**Instructions for the task:**
Could you say how many lines below contain the word "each"? Give the number with no other text.

┄┄┄┄┄┄┄┄┄┄

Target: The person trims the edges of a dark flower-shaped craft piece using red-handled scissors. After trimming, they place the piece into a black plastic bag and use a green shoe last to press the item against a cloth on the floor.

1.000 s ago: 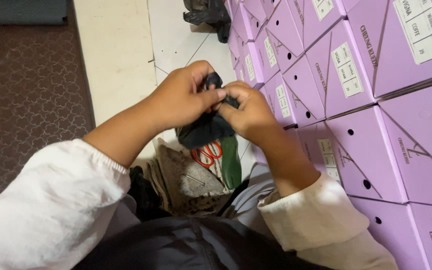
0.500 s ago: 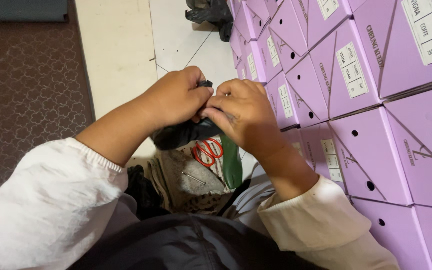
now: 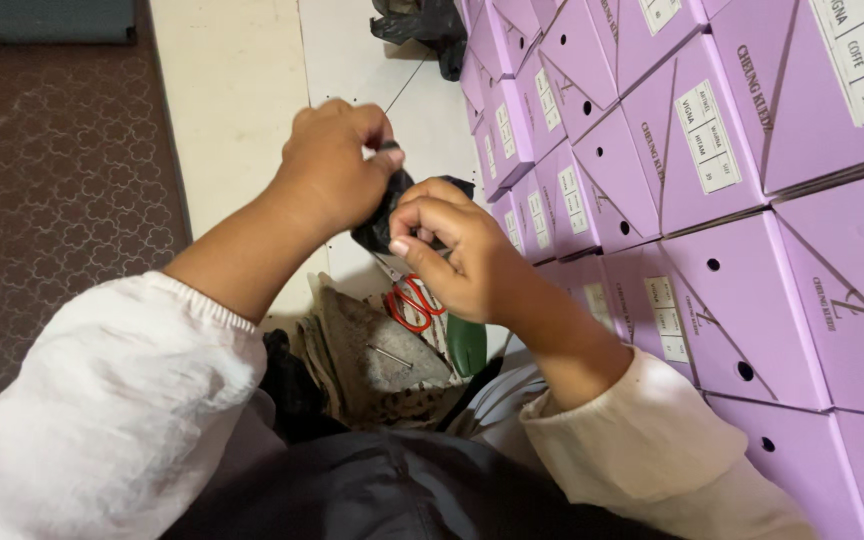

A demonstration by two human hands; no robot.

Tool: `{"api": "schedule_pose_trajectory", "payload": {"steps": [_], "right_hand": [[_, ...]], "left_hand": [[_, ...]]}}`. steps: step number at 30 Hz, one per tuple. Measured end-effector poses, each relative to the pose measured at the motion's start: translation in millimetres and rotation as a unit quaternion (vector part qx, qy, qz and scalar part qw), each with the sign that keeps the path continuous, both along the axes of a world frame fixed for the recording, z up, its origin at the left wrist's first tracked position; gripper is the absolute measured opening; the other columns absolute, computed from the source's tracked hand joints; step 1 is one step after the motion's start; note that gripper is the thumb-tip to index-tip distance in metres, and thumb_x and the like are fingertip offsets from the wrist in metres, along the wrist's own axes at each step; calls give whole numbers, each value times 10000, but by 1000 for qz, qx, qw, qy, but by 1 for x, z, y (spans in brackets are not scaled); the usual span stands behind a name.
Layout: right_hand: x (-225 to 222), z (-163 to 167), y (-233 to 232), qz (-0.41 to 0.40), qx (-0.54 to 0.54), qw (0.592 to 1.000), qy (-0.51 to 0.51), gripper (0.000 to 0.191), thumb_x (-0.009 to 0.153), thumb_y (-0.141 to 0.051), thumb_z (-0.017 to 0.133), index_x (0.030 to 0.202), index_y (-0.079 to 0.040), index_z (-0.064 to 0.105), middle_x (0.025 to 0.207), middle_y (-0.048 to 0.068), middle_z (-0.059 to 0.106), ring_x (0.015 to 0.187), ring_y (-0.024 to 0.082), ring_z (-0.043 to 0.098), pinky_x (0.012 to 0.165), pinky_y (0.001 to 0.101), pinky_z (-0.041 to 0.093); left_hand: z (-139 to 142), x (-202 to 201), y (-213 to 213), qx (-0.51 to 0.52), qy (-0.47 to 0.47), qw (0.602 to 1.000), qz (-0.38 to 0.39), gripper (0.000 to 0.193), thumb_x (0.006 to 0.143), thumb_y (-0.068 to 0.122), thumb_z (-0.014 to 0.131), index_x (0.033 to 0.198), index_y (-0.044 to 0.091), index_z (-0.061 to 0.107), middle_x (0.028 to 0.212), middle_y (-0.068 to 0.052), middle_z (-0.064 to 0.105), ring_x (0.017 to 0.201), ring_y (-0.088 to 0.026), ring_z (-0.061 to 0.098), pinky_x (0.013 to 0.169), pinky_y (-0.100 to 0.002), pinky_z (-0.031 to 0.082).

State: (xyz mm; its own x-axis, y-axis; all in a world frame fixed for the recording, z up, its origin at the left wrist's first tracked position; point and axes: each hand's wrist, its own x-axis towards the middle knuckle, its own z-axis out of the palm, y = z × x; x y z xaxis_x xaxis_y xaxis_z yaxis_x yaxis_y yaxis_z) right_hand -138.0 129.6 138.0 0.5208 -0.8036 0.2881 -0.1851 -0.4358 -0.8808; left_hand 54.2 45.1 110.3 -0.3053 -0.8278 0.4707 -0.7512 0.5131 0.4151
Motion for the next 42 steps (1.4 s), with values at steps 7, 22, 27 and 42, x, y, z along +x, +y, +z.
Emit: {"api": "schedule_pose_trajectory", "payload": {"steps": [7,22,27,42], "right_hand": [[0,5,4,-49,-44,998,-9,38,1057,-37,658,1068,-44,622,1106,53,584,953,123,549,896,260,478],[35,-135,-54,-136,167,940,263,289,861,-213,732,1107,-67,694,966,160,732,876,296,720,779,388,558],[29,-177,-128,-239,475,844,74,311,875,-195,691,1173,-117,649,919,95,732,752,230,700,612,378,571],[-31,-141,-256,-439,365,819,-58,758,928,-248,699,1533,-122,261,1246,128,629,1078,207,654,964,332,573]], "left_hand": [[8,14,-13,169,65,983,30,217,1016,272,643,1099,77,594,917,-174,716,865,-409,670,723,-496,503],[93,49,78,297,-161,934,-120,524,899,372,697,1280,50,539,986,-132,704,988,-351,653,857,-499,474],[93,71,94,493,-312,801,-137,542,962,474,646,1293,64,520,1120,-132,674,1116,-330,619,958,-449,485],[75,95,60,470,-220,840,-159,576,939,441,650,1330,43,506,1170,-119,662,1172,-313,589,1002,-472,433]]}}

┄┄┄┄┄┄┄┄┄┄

**Answer to this problem:**
2